Africa's small farmers, who comprise two-thirds of its population, toil in a time warp, living and working essentially as they did in the 1930s. Without mechanized equipment, fertilizer, or irrigation; using primitive storage facilities, roads, and markets; lacking capital, credit, and insurance; they harvest only one-quarter the yields of Western farmers, half of which spoil before getting to market. But in 2011 one group of farmers in Kenya came together to try to change their odds for success and their families' futures. Roger Thurow spent a year following their progress.

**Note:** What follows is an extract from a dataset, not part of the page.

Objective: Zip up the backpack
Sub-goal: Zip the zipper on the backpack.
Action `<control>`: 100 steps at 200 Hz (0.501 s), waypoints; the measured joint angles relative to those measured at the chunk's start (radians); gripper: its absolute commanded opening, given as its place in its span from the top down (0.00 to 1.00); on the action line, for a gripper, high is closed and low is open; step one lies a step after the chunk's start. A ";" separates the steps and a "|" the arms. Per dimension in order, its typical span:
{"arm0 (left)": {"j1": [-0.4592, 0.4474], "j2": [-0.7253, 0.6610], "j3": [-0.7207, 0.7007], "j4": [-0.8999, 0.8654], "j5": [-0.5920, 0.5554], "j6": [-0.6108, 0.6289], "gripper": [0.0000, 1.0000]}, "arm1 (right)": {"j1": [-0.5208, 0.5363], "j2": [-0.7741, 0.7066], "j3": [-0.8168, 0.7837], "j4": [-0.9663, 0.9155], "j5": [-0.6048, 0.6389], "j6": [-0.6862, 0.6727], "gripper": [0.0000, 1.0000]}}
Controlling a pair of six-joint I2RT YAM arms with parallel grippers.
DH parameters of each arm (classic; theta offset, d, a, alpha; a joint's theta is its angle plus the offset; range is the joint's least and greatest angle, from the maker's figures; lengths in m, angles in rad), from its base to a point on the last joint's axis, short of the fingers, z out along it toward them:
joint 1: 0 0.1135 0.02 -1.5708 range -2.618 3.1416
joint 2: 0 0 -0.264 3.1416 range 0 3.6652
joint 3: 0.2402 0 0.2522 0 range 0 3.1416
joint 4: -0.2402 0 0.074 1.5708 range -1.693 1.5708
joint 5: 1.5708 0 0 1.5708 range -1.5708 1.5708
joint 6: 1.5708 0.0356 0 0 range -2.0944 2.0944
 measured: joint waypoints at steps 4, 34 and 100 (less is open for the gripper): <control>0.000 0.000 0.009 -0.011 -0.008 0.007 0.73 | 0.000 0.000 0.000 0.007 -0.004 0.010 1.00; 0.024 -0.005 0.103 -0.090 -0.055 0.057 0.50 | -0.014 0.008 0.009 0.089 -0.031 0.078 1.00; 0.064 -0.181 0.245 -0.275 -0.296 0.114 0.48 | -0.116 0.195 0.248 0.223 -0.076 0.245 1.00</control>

In The Last Hunger Season, the intimate dramas of the farmers lives unfold amidst growing awareness that to feed the worlds growing population, food production must double by 2050. How will the farmers, Africa, and a hungrier world deal with issues of water usage, land ownership, foreign investment, corruption, GMOs, the changing role of women, and the politics of foreign aid?
About the Author
Roger Thurow is a senior fellow for Global Agriculture and Food Policy at the Chicago Council on Global Affairs. He was, for thirty years, a reporter at the Wall Street Journal. He is, with Scott Kilman, the author of Enough: Why the World’s Poorest Starve in an Age of Plenty, which won the Harry Chapin Why Hunger book award and was a finalist for the Dayton Literary Peace Prize and for the New York Public Library Helen Bernstein Book Award. He is a 2009 recipient of the Action Against Hunger Humanitarian Award. He lives near Chicago.